— Your task —
Line by line, retype the data exactly as it is given.

— Recorded data —
--------------------------------------------------

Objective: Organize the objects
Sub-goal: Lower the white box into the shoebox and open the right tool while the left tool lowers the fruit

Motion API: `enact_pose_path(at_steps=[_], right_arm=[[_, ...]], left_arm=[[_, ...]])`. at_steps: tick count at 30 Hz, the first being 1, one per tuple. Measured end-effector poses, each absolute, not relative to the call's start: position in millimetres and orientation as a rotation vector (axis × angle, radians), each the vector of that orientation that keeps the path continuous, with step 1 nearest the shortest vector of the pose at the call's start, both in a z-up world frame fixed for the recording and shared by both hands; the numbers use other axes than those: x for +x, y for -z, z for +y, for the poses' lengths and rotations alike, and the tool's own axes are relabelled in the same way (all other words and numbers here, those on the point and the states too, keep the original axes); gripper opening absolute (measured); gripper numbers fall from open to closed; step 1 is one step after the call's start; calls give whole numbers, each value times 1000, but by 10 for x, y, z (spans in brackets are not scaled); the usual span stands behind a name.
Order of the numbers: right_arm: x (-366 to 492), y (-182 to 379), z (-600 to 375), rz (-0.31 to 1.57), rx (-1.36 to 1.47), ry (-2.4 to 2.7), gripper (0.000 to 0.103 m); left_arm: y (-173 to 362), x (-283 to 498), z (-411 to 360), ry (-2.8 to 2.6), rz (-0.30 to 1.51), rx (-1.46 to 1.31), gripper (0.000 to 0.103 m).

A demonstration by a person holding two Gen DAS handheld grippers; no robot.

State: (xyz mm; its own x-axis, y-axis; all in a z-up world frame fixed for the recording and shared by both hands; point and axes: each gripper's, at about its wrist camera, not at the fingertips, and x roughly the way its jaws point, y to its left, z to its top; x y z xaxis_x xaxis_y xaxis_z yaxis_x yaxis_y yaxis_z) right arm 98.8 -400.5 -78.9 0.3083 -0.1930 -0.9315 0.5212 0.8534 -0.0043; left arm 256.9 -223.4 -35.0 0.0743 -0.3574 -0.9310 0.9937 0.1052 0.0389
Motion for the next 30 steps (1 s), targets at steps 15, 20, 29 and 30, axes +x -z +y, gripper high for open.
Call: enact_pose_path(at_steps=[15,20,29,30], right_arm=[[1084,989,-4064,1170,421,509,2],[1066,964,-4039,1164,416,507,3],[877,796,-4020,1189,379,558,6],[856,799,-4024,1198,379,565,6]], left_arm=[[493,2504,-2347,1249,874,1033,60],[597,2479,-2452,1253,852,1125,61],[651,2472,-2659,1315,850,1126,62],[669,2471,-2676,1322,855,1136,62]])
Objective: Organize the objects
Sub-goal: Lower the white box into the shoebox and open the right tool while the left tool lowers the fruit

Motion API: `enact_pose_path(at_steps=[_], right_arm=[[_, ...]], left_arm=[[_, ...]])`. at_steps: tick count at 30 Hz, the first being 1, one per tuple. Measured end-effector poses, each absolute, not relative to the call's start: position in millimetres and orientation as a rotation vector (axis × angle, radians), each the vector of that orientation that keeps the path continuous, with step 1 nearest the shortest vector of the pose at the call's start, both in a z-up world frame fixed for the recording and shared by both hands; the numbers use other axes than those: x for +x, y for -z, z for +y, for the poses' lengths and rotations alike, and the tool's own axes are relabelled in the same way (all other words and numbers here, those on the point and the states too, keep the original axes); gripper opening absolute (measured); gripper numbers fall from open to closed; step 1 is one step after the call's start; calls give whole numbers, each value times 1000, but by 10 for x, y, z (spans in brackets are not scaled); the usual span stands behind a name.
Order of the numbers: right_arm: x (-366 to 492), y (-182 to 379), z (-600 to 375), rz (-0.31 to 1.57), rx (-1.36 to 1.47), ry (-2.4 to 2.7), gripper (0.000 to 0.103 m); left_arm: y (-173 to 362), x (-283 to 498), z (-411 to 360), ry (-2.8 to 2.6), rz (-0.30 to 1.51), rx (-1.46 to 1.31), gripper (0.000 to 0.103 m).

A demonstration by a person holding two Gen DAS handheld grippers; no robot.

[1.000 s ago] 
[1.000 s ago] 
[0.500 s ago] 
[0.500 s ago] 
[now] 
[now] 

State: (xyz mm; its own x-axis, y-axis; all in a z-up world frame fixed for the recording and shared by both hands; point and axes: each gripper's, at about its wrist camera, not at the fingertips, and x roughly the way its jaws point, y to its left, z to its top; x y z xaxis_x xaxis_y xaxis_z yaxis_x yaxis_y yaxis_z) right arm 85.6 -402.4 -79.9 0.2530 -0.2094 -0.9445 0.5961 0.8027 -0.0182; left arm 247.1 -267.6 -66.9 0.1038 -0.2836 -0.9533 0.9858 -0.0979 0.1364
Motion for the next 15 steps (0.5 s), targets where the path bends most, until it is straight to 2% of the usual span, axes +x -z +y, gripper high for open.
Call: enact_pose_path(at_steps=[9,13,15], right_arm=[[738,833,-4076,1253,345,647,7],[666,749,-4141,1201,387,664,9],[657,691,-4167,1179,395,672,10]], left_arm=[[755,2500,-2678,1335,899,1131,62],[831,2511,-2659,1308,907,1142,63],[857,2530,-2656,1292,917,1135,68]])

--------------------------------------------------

— Written response —
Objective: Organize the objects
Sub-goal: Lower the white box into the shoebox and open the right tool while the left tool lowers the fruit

Motion API: `enact_pose_path(at_steps=[_], right_arm=[[_, ...]], left_arm=[[_, ...]])`. at_steps: tick count at 30 Hz, the first being 1, one per tuple. Measured end-effector poses, each absolute, not relative to the call's start: position in millimetres and orientation as a rotation vector (axis × angle, radians), each the vector of that orientation that keeps the path continuous, with step 1 nearest the shortest vector of the pose at the call's start, both in a z-up world frame fixed for the recording and shared by both hands; the numbers use other axes than those: x for +x, y for -z, z for +y, for the poses' lengths and rotations alike, and the tool's own axes are relabelled in the same way (all other words and numbers here, those on the point and the states too, keep the original axes); gripper opening absolute (measured); gripper numbers fall from open to closed; step 1 is one step after the call's start; calls give whole numbers, each value times 1000, but by 10 for x, y, z (spans in brackets are not scaled); the usual span stands behind a name.
Order of the numbers: right_arm: x (-366 to 492), y (-182 to 379), z (-600 to 375), rz (-0.31 to 1.57), rx (-1.36 to 1.47), ry (-2.4 to 2.7), gripper (0.000 to 0.103 m); left_arm: y (-173 to 362), x (-283 to 498), z (-411 to 360), ry (-2.8 to 2.6), rz (-0.30 to 1.51), rx (-1.46 to 1.31), gripper (0.000 to 0.103 m).

A demonstration by a person holding two Gen DAS handheld grippers; no robot.

State: (xyz mm; its own x-axis, y-axis; all in a z-up world frame fixed for the recording and shared by both hands; point and axes: each gripper's, at about its wrist camera, not at the fingertips, and x roughly the way its jaws point, y to its left, z to its top; x y z xaxis_x xaxis_y xaxis_z yaxis_x yaxis_y yaxis_z) right arm 98.8 -400.5 -78.9 0.3083 -0.1930 -0.9315 0.5212 0.8534 -0.0043; left arm 256.9 -223.4 -35.0 0.0743 -0.3574 -0.9310 0.9937 0.1052 0.0389
Motion for the next 30 steps (1 s), targets at steps 15, 20, 29 and 30, axes +x -z +y, gripper high for open.
Call: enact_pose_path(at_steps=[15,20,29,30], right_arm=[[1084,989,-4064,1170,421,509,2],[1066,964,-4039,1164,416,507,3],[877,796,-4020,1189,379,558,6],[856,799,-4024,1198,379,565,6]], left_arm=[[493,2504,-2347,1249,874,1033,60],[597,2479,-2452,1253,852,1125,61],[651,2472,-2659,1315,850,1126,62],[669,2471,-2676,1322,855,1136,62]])
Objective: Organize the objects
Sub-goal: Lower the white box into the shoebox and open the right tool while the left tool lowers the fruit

Motion API: `enact_pose_path(at_steps=[_], right_arm=[[_, ...]], left_arm=[[_, ...]])`. at_steps: tick count at 30 Hz, the first being 1, one per tuple. Measured end-effector poses, each absolute, not relative to the call's start: position in millimetres and orientation as a rotation vector (axis × angle, radians), each the vector of that orientation that keeps the path continuous, with step 1 nearest the shortest vector of the pose at the call's start, both in a z-up world frame fixed for the recording and shared by both hands; the numbers use other axes than those: x for +x, y for -z, z for +y, for the poses' lengths and rotations alike, and the tool's own axes are relabelled in the same way (all other words and numbers here, those on the point and the states too, keep the original axes); gripper opening absolute (measured); gripper numbers fall from open to closed; step 1 is one step after the call's start; calls give whole numbers, each value times 1000, but by 10 for x, y, z (spans in brackets are not scaled); the usual span stands behind a name.
Order of the numbers: right_arm: x (-366 to 492), y (-182 to 379), z (-600 to 375), rz (-0.31 to 1.57), rx (-1.36 to 1.47), ry (-2.4 to 2.7), gripper (0.000 to 0.103 m); left_arm: y (-173 to 362), x (-283 to 498), z (-411 to 360), ry (-2.8 to 2.6), rz (-0.30 to 1.51), rx (-1.46 to 1.31), gripper (0.000 to 0.103 m).

A demonstration by a person holding two Gen DAS handheld grippers; no robot.

[1.000 s ago] 
[1.000 s ago] 
[0.500 s ago] 
[0.500 s ago] 
[now] 
[now] 

State: (xyz mm; its own x-axis, y-axis; all in a z-up world frame fixed for the recording and shared by both hands; point and axes: each gripper's, at about its wrist camera, not at the fingertips, and x roughly the way its jaws point, y to its left, z to its top; x y z xaxis_x xaxis_y xaxis_z yaxis_x yaxis_y yaxis_z) right arm 85.6 -402.4 -79.9 0.2530 -0.2094 -0.9445 0.5961 0.8027 -0.0182; left arm 247.1 -267.6 -66.9 0.1038 -0.2836 -0.9533 0.9858 -0.0979 0.1364
Motion for the next 15 steps (0.5 s), targets where the path bends most, until it is straight to 2% of the usual span, axes +x -z +y, gripper high for open.
Call: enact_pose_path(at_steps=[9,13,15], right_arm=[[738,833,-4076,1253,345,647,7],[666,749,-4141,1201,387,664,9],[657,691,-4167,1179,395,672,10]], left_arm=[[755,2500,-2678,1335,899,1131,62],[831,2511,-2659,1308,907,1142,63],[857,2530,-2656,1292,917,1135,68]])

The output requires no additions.